*What the task requires*
Please quote exactly the lines below from the line containing "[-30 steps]" to the line containing "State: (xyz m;", both lines included, and nothing else.

*Data extracted from a collection*
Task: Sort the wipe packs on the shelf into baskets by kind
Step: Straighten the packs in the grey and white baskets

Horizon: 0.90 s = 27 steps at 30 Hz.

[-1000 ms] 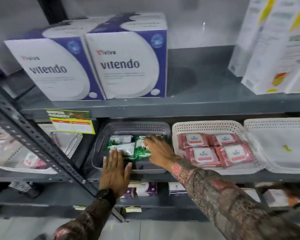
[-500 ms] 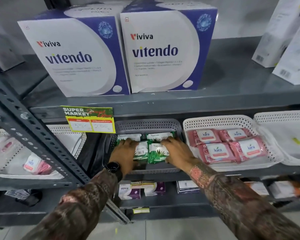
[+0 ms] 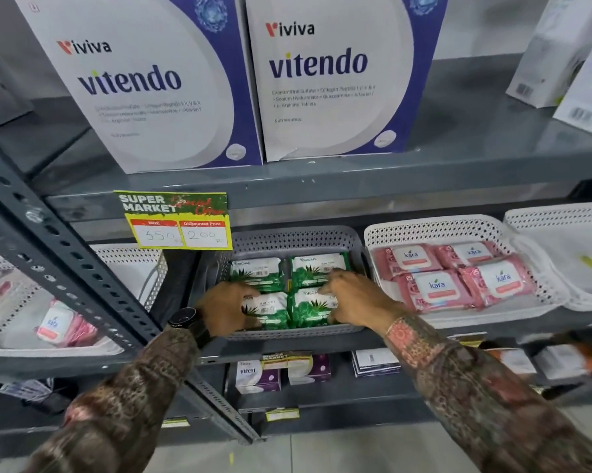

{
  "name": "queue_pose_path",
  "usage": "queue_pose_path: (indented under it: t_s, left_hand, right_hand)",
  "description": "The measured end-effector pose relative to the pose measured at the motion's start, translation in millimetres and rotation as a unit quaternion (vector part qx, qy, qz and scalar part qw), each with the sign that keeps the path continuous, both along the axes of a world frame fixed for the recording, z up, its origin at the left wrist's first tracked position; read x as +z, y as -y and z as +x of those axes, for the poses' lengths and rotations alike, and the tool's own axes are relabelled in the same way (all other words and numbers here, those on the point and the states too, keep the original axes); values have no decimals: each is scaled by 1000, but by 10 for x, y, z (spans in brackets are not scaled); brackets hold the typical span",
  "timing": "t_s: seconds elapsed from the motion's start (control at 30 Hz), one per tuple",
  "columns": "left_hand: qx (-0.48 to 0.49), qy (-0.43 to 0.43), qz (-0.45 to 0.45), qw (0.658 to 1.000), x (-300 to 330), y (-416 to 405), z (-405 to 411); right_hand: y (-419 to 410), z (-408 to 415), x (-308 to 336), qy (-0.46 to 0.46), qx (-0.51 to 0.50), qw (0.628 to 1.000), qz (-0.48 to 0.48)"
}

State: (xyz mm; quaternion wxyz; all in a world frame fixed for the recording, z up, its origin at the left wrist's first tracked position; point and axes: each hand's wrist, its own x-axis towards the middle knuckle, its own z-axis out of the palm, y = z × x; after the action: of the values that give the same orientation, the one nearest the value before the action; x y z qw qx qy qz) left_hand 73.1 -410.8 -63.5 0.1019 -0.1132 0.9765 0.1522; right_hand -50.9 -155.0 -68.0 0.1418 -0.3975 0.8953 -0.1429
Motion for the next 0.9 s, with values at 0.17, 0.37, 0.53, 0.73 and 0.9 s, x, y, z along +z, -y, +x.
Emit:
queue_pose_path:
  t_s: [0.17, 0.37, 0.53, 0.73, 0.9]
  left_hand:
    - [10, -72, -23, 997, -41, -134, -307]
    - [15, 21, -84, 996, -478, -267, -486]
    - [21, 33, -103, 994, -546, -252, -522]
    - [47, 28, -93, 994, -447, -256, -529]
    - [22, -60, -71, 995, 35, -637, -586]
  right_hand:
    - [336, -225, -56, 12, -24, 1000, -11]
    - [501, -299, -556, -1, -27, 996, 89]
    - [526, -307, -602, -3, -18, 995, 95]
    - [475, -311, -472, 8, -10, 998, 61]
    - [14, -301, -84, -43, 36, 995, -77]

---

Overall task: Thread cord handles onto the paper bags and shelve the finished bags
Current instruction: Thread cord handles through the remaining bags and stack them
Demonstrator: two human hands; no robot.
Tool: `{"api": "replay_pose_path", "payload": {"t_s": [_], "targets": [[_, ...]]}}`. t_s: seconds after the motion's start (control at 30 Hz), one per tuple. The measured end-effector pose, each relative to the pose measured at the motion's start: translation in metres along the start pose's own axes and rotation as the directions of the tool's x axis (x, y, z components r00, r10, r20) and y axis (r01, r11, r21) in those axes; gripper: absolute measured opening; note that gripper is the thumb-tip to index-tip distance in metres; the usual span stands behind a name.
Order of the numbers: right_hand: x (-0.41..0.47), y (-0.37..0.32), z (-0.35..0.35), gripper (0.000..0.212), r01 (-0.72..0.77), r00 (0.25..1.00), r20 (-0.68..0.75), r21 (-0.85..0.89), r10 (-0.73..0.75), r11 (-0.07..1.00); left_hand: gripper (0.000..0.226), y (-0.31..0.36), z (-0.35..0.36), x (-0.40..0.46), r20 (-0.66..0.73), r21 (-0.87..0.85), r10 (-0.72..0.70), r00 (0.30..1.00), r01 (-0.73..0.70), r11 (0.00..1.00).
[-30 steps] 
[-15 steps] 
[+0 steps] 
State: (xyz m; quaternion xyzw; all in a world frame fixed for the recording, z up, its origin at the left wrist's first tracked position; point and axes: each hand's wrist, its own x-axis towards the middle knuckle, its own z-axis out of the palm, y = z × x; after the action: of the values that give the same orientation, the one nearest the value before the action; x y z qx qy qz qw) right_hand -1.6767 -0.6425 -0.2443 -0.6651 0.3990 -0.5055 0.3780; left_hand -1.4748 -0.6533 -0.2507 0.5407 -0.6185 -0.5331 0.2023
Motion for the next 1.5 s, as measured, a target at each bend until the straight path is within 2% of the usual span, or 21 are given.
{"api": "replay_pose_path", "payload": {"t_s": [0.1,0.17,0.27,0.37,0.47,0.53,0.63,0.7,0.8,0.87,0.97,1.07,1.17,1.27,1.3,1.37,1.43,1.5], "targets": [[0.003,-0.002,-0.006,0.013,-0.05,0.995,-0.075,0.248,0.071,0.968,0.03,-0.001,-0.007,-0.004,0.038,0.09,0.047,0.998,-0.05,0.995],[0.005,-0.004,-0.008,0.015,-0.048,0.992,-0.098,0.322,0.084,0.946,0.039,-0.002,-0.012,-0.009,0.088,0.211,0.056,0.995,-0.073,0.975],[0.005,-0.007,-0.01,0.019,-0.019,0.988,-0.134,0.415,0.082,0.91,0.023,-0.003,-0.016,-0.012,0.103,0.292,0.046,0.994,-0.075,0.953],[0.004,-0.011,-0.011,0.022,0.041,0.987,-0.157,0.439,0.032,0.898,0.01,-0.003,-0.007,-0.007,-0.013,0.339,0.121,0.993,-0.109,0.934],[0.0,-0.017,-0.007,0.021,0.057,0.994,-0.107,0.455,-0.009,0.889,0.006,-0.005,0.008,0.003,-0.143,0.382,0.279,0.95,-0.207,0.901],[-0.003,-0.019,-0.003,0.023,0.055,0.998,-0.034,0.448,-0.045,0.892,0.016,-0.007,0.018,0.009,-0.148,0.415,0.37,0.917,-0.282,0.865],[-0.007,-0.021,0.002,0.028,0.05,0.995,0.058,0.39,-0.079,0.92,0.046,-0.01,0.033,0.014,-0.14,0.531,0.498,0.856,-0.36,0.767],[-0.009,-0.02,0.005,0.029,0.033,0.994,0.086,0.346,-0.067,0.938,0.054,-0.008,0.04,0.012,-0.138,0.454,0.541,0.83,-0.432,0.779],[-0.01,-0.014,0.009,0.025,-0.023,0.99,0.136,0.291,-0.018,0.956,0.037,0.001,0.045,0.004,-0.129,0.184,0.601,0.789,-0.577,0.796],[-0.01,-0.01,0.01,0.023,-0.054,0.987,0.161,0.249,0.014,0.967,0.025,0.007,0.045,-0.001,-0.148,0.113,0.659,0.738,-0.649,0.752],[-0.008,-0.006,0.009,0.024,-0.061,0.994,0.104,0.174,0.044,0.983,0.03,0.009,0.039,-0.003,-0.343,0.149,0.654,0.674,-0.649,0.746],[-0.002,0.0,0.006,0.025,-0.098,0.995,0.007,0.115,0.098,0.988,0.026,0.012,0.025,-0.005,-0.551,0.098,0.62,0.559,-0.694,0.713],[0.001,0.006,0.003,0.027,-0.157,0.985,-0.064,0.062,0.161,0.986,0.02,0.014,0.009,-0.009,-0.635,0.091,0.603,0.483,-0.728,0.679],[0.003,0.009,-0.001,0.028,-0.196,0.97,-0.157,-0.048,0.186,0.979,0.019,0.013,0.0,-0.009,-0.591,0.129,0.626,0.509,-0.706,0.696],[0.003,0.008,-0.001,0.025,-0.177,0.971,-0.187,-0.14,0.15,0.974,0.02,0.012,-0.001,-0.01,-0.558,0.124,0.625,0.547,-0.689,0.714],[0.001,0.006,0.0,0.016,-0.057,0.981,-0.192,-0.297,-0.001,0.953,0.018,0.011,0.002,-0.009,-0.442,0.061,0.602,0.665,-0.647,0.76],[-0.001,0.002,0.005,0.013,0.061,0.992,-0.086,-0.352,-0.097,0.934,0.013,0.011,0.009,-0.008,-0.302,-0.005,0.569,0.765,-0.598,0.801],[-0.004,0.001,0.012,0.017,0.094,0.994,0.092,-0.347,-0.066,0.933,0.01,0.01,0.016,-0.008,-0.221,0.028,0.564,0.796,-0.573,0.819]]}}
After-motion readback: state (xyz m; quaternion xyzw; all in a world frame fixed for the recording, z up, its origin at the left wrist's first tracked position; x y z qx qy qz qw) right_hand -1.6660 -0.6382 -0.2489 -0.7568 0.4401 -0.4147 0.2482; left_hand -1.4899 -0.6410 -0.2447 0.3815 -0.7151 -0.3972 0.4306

*Task result*
[-30 steps] 
[-15 steps] 
[+0 steps] 
State: (xyz m; quaternion xyzw; all in a world frame fixed for the recording, z up, its origin at the left wrist's first tracked position; point and axes: each hand's wrist, its own x-axis towards the middle knuckle, its own z-axis out of the palm, y = z × x; after the action: of the values that give the same orientation, the one nearest the value before the action; x y z qx qy qz qw) right_hand -1.6767 -0.6425 -0.2443 -0.6651 0.3990 -0.5055 0.3780; left_hand -1.4748 -0.6533 -0.2507 0.5407 -0.6185 -0.5331 0.2023

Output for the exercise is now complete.